* WHAT NEEDS TO BE DONE: Would you reproduce the listing exactly, leaving nothing out?

* EXTRACTED DATA:

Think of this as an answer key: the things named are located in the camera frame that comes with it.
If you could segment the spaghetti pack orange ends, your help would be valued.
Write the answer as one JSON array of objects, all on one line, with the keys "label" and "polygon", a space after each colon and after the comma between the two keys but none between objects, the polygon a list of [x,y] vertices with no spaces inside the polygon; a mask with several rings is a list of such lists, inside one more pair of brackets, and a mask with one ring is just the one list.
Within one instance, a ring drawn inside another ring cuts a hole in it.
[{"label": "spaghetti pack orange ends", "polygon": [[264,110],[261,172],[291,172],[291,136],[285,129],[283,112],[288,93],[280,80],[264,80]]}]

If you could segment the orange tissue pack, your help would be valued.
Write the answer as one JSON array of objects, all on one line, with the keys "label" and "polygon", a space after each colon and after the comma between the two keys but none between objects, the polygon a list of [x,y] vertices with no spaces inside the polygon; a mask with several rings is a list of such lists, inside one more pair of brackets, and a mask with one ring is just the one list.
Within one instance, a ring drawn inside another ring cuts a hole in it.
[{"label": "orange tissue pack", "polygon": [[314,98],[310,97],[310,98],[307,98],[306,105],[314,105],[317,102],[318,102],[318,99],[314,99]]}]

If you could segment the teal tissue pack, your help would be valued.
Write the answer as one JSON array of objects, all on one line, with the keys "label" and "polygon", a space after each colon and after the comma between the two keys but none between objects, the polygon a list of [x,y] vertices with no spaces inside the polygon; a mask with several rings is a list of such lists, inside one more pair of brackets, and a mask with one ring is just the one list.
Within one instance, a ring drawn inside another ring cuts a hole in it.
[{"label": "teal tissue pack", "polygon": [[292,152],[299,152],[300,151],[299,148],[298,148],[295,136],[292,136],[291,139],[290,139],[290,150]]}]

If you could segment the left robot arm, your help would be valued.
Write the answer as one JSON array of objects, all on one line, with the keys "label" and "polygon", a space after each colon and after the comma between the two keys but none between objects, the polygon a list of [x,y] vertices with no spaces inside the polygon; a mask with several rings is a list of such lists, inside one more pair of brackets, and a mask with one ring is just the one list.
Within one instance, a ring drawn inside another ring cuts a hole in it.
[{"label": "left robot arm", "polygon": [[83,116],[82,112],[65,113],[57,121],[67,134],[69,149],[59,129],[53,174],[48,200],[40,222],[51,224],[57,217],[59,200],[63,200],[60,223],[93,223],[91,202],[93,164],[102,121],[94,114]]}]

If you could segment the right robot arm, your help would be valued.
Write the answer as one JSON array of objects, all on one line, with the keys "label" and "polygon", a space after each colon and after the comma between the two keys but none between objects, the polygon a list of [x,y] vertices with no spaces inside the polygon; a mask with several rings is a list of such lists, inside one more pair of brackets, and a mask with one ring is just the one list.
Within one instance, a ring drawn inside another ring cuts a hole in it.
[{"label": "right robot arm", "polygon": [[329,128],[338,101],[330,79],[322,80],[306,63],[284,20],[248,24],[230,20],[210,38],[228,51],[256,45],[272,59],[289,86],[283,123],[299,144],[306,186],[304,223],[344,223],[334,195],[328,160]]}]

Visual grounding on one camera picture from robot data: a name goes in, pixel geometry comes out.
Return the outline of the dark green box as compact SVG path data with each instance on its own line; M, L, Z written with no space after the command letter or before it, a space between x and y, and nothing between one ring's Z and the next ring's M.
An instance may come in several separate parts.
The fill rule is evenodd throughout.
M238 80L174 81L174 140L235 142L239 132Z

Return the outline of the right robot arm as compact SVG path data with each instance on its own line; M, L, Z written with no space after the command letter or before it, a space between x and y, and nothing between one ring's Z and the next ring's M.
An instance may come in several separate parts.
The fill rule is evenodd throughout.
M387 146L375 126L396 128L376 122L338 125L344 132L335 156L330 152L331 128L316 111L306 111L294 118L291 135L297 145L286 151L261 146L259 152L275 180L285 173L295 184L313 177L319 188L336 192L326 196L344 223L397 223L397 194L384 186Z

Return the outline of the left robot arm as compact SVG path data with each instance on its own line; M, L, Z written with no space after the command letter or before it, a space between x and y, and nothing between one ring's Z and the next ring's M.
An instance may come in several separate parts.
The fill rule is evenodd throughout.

* ANSWER TO THIS TASK:
Think of this as an answer key: the things named are located in the camera frame that comes with it.
If you could segment the spaghetti pack orange ends, your help would be valued.
Write the answer as one JSON array of objects, all on one line, with the keys "label" and "polygon", a space after each colon and after the comma between the two keys but none between objects, the polygon a list of [x,y] vertices with no spaces inside the polygon; a mask with several rings is a list of such lists, inside one more pair of brackets, and a mask with one ring is just the one list.
Within one instance, a ring drawn inside another ring cuts a hole in it.
[{"label": "spaghetti pack orange ends", "polygon": [[264,110],[261,172],[291,172],[291,136],[285,129],[283,112],[288,93],[280,80],[264,80]]}]

If you could segment the orange tissue pack, your help would be valued.
Write the answer as one JSON array of objects, all on one line, with the keys "label" and "polygon", a space after each colon and after the comma between the two keys but none between objects, the polygon a list of [x,y] vertices with no spaces inside the polygon; a mask with several rings is a list of such lists, inside one more pair of brackets, and a mask with one ring is just the one list.
Within one instance, a ring drawn inside another ring cuts a hole in it.
[{"label": "orange tissue pack", "polygon": [[314,98],[310,97],[310,98],[307,98],[306,105],[314,105],[317,102],[318,102],[318,99],[314,99]]}]

If you could segment the teal tissue pack, your help would be valued.
Write the answer as one JSON array of objects, all on one line, with the keys "label" and "polygon", a space after each colon and after the comma between the two keys but none between objects, the polygon a list of [x,y] vertices with no spaces inside the polygon; a mask with several rings is a list of such lists, inside one more pair of brackets, and a mask with one ring is just the one list.
Within one instance, a ring drawn inside another ring cuts a hole in it.
[{"label": "teal tissue pack", "polygon": [[292,152],[299,152],[300,151],[299,148],[298,148],[295,136],[292,136],[291,139],[290,139],[290,150]]}]

If you could segment the left robot arm, your help would be valued.
Write the answer as one JSON array of objects, all on one line, with the keys "label" and "polygon", a space after each colon and after the comma between the two keys but none between objects, the polygon a list of [x,y] vertices with no spaces inside the polygon; a mask with several rings is a list of such lists, inside one more pair of brackets, and a mask with one ring is just the one list.
Within one instance, a ring drawn inside another ring cuts a hole in it.
[{"label": "left robot arm", "polygon": [[83,116],[82,112],[65,113],[57,121],[67,134],[69,149],[59,129],[53,174],[48,200],[40,222],[51,224],[57,217],[59,200],[63,200],[60,223],[93,223],[91,202],[93,164],[102,121],[94,114]]}]

If you could segment the right robot arm, your help would be valued.
Write the answer as one JSON array of objects, all on one line, with the keys "label" and "polygon", a space after each colon and after the comma between the two keys but none between objects, the polygon a list of [x,y] vertices with no spaces inside the polygon; a mask with several rings is a list of such lists, inside one more pair of brackets, and a mask with one ring is just the one list.
Within one instance, a ring drawn inside another ring cuts a hole in it.
[{"label": "right robot arm", "polygon": [[329,128],[338,101],[330,79],[322,80],[306,63],[284,20],[248,24],[230,20],[210,38],[228,51],[256,45],[272,59],[289,86],[283,123],[299,144],[306,186],[304,223],[344,223],[334,195],[328,160]]}]

Visual grounding on one camera picture from robot data: a name goes in, pixel geometry comes out.
Return the outline of the dark green box as compact SVG path data with each instance on its own line; M, L, Z written with no space after the command letter or before it, a space between x and y, and nothing between one ring's Z and the next ring's M.
An instance may come in several separate parts.
The fill rule is evenodd throughout.
M238 80L174 81L174 140L235 142L239 132Z

Return the outline of the right robot arm as compact SVG path data with each instance on its own line; M, L, Z written with no space after the command letter or before it, a space between x and y, and nothing between one ring's Z and the next ring's M.
An instance may come in several separate parts.
The fill rule is evenodd throughout.
M387 146L375 126L396 128L376 122L338 125L344 132L335 156L330 152L331 128L316 111L306 111L294 118L291 135L297 145L286 151L261 146L259 152L275 180L285 173L295 184L313 177L319 188L336 192L326 196L344 223L397 223L397 194L384 186Z

Return the outline of the left robot arm as compact SVG path data with each instance on its own line; M, L, Z written with no space after the command letter or before it, a space between x and y, and nothing between one ring's Z and the next ring's M.
An instance may come in several separate parts.
The fill rule is evenodd throughout.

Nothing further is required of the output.